**EXERCISE BRIEF**
Please print each record that follows precisely as it appears.

**INPUT RECORDS**
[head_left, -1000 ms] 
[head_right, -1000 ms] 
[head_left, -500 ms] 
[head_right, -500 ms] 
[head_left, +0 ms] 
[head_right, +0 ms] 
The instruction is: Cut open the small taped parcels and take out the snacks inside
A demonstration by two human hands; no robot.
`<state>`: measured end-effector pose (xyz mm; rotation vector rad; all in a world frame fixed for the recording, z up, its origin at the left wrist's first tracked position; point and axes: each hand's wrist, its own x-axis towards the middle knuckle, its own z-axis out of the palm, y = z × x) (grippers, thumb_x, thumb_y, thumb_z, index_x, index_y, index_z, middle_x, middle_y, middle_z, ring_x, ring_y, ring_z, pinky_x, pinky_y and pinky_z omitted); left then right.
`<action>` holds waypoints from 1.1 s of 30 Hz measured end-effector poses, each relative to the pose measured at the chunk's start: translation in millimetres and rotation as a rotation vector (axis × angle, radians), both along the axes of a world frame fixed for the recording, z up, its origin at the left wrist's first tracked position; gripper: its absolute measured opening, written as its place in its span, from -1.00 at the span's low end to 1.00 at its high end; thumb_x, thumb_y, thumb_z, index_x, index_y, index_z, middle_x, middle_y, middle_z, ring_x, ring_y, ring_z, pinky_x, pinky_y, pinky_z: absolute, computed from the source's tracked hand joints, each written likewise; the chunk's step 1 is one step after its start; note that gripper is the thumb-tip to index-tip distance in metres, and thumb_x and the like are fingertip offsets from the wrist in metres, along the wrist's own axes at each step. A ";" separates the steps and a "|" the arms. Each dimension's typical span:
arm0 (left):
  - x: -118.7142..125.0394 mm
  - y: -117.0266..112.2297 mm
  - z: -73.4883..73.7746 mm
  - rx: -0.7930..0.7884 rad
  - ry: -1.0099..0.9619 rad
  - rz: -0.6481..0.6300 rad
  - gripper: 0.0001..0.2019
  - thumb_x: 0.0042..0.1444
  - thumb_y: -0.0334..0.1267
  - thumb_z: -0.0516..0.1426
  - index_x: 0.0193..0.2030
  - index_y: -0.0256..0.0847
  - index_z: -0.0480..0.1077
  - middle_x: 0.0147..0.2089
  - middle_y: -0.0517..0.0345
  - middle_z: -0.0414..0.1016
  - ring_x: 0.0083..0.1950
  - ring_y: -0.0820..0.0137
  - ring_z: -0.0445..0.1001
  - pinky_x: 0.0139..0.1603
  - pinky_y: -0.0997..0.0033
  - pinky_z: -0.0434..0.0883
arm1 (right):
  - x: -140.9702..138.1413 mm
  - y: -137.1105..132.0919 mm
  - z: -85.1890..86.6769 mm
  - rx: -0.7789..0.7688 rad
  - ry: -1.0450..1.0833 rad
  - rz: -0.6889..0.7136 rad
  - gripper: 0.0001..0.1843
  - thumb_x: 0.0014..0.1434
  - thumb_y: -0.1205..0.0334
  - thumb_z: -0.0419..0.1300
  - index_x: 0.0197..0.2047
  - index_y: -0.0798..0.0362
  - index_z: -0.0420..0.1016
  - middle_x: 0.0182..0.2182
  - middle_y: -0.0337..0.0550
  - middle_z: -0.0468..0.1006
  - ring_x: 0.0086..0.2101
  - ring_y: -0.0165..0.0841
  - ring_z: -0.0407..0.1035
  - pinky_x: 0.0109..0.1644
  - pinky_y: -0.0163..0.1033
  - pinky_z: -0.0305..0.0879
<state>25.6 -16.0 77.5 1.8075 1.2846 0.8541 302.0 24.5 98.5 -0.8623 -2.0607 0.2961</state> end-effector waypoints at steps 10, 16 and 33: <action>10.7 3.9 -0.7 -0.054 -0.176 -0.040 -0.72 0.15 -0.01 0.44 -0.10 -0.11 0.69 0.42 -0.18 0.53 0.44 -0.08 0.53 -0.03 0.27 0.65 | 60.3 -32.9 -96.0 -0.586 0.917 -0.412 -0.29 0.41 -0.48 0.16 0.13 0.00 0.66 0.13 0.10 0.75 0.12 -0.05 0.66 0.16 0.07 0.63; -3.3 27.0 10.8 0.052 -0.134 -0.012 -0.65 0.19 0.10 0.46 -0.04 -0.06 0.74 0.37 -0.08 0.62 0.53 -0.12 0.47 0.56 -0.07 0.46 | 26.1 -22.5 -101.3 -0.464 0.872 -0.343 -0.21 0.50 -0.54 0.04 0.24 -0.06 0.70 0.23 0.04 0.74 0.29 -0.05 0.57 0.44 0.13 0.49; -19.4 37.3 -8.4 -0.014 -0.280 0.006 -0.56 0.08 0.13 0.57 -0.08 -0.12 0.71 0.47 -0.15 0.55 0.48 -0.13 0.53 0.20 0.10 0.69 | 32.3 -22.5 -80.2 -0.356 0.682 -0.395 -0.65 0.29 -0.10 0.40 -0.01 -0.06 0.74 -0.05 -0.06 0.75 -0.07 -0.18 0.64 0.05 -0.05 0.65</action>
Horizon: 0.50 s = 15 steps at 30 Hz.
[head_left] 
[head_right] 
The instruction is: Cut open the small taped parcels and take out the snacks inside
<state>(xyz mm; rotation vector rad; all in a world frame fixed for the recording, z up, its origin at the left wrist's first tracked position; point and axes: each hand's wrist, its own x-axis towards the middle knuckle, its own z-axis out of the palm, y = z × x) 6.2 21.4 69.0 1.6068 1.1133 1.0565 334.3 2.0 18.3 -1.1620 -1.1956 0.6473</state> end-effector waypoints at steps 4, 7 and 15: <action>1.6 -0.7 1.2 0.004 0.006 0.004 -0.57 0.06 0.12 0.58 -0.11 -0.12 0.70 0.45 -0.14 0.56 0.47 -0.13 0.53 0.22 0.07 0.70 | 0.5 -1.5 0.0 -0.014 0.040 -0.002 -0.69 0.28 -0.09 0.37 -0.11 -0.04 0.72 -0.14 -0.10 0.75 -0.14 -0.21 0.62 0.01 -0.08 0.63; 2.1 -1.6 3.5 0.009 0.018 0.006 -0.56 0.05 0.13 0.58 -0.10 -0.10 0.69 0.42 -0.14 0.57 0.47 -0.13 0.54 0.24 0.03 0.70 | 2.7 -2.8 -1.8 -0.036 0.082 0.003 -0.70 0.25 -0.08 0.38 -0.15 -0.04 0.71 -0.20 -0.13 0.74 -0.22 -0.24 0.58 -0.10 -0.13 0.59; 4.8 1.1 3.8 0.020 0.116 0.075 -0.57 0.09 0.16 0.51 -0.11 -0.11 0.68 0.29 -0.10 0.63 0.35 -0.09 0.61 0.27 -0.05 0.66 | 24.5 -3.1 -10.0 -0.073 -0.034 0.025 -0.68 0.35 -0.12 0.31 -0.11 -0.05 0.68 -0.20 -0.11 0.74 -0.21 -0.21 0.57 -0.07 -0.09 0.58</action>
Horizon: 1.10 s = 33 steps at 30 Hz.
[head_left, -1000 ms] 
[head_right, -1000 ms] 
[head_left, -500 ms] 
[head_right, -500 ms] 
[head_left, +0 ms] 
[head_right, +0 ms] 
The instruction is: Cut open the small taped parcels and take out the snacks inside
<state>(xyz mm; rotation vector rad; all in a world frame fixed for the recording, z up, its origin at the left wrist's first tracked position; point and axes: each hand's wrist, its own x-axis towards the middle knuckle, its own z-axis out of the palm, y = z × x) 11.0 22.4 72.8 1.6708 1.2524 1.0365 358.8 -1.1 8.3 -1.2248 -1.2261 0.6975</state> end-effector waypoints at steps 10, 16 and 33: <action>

**RESULT OF THIS EXERCISE**
[head_left, -1000 ms] 
[head_right, -1000 ms] 
[head_left, -500 ms] 
[head_right, -500 ms] 
[head_left, +0 ms] 
[head_right, +0 ms] 
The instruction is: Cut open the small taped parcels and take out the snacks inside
A demonstration by two human hands; no robot.
`<state>`: measured end-effector pose (xyz mm; rotation vector rad; all in a world frame fixed for the recording, z up, its origin at the left wrist's first tracked position; point and axes: each hand's wrist, its own x-axis towards the middle knuckle, its own z-axis out of the palm, y = z × x) (grippers, thumb_x, thumb_y, thumb_z, index_x, index_y, index_z, middle_x, middle_y, middle_z, ring_x, ring_y, ring_z, pinky_x, pinky_y and pinky_z omitted); left then right.
`<action>` holds waypoints from 1.1 s of 30 Hz measured end-effector poses, each relative to the pose measured at the chunk's start: translation in millimetres and rotation as a rotation vector (axis × angle, radians), both along the axes of a world frame fixed for the recording, z up, its origin at the left wrist's first tracked position; gripper: its absolute measured opening, written as its place in its span, from -1.00 at the span's low end to 1.00 at its high end; thumb_x, thumb_y, thumb_z, index_x, index_y, index_z, middle_x, middle_y, middle_z, ring_x, ring_y, ring_z, pinky_x, pinky_y, pinky_z: absolute, computed from the source's tracked hand joints, each written likewise; the chunk's step 1 is one step after its start; note that gripper is the thumb-tip to index-tip distance in metres, and thumb_x and the like are fingertip offsets from the wrist in metres, along the wrist's own axes at each step. A ";" separates the steps and a "|" the arms. Each dimension's typical span:
arm0 (left):
  - x: -118.7142..125.0394 mm
  - y: -117.0266..112.2297 mm
  - z: -73.4883..73.7746 mm
  - rx: -0.7930..0.7884 rad
  - ry: -1.0099..0.9619 rad
  - rz: -0.6481..0.6300 rad
  - gripper: 0.0001..0.2019
  - thumb_x: 0.0042..0.1444
  - thumb_y: -0.0334..0.1267
  - thumb_z: -0.0516..0.1426
  - index_x: 0.0193..0.2030
  - index_y: -0.0256..0.0847
  - index_z: -0.0480..0.1077
  - middle_x: 0.0147..0.2089
  - middle_y: -0.0517..0.0345
  - middle_z: -0.0414..0.1016
  - ring_x: 0.0083..0.1950
  - ring_y: -0.0820..0.0137
  - ring_z: -0.0445..0.1001
  - pinky_x: 0.0139..0.1603
  - pinky_y: -0.0997..0.0033
  - pinky_z: -0.0434..0.0883
arm1 (right):
  - x: -140.9702..138.1413 mm
  - y: -137.1105..132.0919 mm
  - z: -85.1890..86.6769 mm
  - rx: -0.7789..0.7688 rad
  - ry: -1.0450..1.0833 rad
  - rz: -0.6889..0.7136 rad
  - gripper: 0.0001..0.1843
  - thumb_x: 0.0014..0.1434
  - thumb_y: -0.1205..0.0334
  - thumb_z: -0.0419..0.1300
  - index_x: 0.0197..0.2047
  - index_y: -0.0798..0.0362
  - index_z: -0.0420..0.1016
  - middle_x: 0.0182..0.2182
  - middle_y: -0.0337..0.0550
  - middle_z: -0.0468..0.1006
  - ring_x: 0.0086..0.2101
  - ring_y: -0.0165..0.0841
  - ring_z: -0.0407..0.1035
  - pinky_x: 0.0109..0.1644
  - pinky_y: -0.0163..0.1033
  - pinky_z: -0.0305..0.0879
<state>25.6 -16.0 77.5 1.8075 1.2846 0.8541 302.0 24.5 98.5 -0.8623 -2.0607 0.2961</state> end-effector waypoints at steps 10, 16 and 33: <action>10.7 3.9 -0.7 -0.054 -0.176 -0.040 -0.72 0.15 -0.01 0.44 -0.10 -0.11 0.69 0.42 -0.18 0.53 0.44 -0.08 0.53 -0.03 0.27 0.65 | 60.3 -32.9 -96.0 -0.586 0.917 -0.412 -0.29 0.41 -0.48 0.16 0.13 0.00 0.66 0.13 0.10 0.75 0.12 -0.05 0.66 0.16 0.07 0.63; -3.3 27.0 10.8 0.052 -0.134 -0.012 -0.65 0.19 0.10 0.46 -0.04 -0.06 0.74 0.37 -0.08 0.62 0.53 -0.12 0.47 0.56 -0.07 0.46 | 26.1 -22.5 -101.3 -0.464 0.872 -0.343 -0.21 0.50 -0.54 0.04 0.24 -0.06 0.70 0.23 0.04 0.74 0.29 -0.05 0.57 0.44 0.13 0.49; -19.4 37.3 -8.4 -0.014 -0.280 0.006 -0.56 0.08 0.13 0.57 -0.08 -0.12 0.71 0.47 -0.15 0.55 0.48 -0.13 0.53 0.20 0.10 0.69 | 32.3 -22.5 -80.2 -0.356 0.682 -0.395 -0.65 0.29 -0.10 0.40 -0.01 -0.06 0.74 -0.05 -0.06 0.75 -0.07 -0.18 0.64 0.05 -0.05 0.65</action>
Horizon: 0.50 s = 15 steps at 30 Hz.
[head_left] 
[head_right] 
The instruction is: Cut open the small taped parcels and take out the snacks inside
<state>(xyz mm; rotation vector rad; all in a world frame fixed for the recording, z up, its origin at the left wrist's first tracked position; point and axes: each hand's wrist, its own x-axis towards the middle knuckle, its own z-axis out of the palm, y = z × x) 6.2 21.4 69.0 1.6068 1.1133 1.0565 334.3 2.0 18.3 -1.1620 -1.1956 0.6473</state> end-effector waypoints at steps 4, 7 and 15: <action>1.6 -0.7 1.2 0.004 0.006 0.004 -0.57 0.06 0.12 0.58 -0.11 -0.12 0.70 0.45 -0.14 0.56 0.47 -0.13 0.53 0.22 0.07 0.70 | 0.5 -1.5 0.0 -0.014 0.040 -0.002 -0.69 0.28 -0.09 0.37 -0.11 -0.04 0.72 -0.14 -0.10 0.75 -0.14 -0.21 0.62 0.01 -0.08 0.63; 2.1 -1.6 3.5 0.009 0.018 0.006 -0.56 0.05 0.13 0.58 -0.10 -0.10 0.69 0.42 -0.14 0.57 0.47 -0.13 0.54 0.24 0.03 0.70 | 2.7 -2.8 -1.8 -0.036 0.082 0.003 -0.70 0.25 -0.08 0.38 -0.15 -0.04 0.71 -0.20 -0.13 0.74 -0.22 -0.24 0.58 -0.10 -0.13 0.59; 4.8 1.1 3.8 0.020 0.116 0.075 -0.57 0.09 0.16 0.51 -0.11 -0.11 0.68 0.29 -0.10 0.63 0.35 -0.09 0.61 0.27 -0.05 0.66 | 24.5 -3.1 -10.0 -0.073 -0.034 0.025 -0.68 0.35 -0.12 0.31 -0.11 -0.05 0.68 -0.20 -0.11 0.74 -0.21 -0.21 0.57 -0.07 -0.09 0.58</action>
Horizon: 1.10 s = 33 steps at 30 Hz.
[head_left, -1000 ms] 
[head_right, -1000 ms] 
[head_left, -500 ms] 
[head_right, -500 ms] 
[head_left, +0 ms] 
[head_right, +0 ms] 
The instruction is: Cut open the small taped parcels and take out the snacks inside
<state>(xyz mm; rotation vector rad; all in a world frame fixed for the recording, z up, its origin at the left wrist's first tracked position; point and axes: each hand's wrist, its own x-axis towards the middle knuckle, its own z-axis out of the palm, y = z × x) 11.0 22.4 72.8 1.6708 1.2524 1.0365 358.8 -1.1 8.3 -1.2248 -1.2261 0.6975</state> end-effector waypoints at steps 10, 16 and 33: <action>

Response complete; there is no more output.